Which lines in the listing below contain "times"? Copy each of them.

──────── Material for the task ────────

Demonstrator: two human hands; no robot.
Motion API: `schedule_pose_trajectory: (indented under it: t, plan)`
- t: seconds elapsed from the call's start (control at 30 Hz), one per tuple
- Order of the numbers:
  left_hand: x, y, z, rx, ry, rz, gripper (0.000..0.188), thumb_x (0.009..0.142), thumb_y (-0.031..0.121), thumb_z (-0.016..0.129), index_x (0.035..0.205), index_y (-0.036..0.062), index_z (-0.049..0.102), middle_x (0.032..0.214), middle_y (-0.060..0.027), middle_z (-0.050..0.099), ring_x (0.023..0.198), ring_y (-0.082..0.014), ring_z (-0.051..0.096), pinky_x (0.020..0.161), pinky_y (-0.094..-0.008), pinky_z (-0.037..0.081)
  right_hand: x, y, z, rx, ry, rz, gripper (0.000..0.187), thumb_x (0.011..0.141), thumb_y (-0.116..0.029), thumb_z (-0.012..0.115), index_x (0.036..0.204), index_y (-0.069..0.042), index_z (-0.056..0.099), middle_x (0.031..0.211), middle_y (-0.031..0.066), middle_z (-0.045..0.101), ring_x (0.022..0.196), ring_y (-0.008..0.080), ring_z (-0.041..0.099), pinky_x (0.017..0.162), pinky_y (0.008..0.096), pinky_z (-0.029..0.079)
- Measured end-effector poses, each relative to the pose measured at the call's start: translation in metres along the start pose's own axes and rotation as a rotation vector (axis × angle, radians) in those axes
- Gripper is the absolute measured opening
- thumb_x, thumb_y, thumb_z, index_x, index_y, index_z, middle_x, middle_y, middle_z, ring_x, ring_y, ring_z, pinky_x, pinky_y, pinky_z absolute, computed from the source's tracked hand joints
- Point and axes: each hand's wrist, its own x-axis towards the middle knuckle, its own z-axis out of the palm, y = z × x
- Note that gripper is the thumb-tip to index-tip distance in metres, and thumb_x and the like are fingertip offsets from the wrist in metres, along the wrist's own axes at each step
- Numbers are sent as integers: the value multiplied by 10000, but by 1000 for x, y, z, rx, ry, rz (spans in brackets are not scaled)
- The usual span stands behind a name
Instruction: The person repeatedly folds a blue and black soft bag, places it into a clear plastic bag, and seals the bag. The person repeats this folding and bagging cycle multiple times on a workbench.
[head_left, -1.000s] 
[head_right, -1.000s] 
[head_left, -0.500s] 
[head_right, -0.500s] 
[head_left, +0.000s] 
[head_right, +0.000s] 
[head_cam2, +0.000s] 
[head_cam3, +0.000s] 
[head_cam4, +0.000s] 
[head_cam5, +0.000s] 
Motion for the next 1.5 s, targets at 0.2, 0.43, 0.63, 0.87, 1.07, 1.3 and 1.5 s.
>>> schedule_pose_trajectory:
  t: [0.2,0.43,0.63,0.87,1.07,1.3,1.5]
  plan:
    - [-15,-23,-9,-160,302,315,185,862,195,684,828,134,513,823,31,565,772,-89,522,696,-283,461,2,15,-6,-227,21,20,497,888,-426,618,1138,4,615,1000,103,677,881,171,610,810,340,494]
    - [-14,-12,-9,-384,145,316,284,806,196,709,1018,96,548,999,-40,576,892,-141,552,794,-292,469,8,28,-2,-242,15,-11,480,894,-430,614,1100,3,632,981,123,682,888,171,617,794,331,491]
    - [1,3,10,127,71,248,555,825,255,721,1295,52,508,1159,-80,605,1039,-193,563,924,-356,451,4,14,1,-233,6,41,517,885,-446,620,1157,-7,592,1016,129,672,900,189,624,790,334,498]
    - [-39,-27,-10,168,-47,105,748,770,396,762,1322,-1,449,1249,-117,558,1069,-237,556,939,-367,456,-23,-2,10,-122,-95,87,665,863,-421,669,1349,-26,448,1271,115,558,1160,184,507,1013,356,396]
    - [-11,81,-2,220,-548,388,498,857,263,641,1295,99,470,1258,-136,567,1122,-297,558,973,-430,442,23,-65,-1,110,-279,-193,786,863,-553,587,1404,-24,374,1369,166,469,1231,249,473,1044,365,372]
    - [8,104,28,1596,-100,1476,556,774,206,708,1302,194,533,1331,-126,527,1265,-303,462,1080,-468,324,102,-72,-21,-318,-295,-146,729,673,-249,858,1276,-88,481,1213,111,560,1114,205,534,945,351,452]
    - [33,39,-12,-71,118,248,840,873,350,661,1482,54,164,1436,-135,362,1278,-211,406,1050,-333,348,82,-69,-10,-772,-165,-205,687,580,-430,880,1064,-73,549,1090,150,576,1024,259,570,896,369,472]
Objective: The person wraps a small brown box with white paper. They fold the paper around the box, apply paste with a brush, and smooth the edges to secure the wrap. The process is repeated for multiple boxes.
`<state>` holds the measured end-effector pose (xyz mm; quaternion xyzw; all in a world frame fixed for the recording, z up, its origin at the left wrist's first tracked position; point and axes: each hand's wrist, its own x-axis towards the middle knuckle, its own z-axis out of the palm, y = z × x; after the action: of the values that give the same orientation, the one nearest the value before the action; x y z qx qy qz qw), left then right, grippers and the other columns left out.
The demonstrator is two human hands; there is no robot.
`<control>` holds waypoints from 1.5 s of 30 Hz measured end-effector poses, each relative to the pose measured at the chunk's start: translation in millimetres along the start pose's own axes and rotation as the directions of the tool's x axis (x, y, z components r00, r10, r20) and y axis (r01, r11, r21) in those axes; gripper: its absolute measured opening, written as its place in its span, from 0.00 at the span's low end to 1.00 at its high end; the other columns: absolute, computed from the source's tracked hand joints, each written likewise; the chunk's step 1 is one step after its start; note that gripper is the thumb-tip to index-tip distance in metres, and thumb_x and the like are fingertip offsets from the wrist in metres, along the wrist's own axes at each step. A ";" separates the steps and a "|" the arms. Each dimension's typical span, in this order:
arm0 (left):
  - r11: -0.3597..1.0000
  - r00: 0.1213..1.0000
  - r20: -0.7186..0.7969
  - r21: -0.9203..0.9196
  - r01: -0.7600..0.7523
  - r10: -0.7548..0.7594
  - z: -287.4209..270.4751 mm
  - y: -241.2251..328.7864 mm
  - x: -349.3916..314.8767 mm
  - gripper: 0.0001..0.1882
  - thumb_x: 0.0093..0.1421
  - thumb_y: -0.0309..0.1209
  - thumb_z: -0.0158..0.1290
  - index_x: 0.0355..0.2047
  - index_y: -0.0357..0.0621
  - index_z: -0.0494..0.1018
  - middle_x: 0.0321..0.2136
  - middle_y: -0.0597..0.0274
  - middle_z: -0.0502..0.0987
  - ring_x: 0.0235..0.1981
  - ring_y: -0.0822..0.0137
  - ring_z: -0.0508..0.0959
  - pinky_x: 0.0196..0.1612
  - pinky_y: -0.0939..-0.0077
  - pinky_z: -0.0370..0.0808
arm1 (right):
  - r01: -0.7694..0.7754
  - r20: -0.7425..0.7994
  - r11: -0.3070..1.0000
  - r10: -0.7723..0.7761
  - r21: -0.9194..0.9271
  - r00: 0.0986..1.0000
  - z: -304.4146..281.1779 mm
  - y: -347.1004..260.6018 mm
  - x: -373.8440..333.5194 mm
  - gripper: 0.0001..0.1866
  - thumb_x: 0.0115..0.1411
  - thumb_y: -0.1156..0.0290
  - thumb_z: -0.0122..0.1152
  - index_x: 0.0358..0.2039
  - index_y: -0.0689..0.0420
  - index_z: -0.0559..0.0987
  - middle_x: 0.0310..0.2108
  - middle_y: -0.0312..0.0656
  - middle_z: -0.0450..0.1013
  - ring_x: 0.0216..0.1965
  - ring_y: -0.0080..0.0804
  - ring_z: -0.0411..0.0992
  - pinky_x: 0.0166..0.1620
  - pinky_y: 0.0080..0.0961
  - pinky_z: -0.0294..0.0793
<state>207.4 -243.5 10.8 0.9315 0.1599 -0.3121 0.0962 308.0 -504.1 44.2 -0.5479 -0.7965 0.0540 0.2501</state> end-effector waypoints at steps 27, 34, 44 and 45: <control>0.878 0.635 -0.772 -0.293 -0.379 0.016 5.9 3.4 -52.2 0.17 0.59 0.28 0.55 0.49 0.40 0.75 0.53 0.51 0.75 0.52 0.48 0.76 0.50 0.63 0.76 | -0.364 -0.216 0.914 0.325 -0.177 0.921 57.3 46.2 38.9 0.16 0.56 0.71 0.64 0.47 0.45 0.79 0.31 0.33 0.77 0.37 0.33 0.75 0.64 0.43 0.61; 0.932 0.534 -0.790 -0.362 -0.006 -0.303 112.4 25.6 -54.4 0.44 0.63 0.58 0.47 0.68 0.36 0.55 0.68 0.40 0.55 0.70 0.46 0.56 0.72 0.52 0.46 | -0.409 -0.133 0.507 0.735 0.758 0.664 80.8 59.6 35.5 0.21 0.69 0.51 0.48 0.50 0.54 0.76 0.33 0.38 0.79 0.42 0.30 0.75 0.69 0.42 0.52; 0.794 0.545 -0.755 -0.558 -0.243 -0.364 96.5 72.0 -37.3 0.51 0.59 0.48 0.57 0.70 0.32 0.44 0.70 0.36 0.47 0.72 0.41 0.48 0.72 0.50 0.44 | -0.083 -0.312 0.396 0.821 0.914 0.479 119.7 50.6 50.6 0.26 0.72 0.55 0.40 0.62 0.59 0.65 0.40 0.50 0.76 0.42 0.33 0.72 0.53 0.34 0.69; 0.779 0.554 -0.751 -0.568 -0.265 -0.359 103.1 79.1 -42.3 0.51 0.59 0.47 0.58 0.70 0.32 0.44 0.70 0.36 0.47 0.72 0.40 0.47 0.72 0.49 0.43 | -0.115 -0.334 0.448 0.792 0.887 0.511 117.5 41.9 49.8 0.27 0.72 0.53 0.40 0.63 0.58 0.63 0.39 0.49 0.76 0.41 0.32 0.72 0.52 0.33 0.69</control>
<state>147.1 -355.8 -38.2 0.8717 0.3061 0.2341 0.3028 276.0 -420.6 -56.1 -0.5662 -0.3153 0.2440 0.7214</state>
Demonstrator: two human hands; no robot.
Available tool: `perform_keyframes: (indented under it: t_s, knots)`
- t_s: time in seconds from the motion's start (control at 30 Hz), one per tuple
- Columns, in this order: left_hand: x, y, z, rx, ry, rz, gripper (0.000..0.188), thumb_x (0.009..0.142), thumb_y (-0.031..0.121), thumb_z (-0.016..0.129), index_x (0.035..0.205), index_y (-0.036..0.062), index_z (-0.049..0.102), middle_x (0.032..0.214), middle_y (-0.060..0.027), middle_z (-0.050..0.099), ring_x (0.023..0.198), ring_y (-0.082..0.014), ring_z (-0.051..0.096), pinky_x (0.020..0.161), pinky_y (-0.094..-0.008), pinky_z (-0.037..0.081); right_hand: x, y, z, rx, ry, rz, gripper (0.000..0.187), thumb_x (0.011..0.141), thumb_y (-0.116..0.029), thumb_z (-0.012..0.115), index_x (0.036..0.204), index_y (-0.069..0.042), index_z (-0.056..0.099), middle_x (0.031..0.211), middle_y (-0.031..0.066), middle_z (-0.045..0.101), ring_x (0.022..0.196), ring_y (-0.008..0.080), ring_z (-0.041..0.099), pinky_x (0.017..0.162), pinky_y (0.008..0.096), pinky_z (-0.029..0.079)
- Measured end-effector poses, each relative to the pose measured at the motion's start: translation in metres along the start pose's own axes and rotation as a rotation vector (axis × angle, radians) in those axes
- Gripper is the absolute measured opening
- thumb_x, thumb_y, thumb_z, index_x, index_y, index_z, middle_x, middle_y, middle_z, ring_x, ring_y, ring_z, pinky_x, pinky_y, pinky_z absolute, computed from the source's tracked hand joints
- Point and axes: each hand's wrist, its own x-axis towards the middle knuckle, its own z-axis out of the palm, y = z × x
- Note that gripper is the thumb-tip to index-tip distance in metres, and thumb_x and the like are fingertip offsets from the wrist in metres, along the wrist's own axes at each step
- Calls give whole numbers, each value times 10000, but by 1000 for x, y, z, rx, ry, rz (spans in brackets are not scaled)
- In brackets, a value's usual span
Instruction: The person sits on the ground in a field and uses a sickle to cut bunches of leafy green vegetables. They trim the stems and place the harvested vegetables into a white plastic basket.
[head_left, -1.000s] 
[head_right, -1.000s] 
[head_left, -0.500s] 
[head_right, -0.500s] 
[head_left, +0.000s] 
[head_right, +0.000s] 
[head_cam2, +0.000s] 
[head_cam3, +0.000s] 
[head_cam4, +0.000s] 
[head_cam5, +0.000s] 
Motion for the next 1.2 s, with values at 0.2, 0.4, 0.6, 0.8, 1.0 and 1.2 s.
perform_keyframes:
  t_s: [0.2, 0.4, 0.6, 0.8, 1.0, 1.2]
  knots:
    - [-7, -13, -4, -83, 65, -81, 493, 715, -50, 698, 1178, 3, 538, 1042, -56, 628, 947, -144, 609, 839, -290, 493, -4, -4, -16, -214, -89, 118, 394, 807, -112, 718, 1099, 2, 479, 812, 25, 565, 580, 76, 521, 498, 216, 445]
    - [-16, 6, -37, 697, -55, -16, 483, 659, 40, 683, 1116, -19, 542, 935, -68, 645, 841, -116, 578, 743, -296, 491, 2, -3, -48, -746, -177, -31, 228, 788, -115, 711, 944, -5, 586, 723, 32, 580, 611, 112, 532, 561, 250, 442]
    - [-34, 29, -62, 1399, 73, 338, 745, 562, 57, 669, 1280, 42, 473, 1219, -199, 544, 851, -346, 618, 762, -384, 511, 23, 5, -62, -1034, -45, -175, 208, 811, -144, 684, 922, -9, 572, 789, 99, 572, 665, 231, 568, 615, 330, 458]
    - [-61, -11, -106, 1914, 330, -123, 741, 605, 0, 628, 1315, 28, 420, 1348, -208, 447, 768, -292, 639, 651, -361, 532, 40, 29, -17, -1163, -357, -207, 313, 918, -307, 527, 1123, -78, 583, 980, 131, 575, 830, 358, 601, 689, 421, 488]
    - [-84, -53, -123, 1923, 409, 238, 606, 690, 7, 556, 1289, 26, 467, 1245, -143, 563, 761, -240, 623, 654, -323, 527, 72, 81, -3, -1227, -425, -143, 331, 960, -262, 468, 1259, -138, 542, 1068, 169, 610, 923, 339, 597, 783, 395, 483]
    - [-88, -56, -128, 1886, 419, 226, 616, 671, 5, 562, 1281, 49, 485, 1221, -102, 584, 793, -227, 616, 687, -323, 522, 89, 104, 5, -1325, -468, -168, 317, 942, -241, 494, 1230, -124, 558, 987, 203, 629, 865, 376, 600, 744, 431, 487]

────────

Written response:
Instruction: The person repeatedly folds a blue and black soft bag, places it into a clear plastic bag, and seals the bag. The person repeats this folding and bagging cycle multiple times on a workbench.
- Calls give whole numbers, each value times 10000, but by 1000 for x, y, z, rx, ry, rz (spans in brackets are not scaled)

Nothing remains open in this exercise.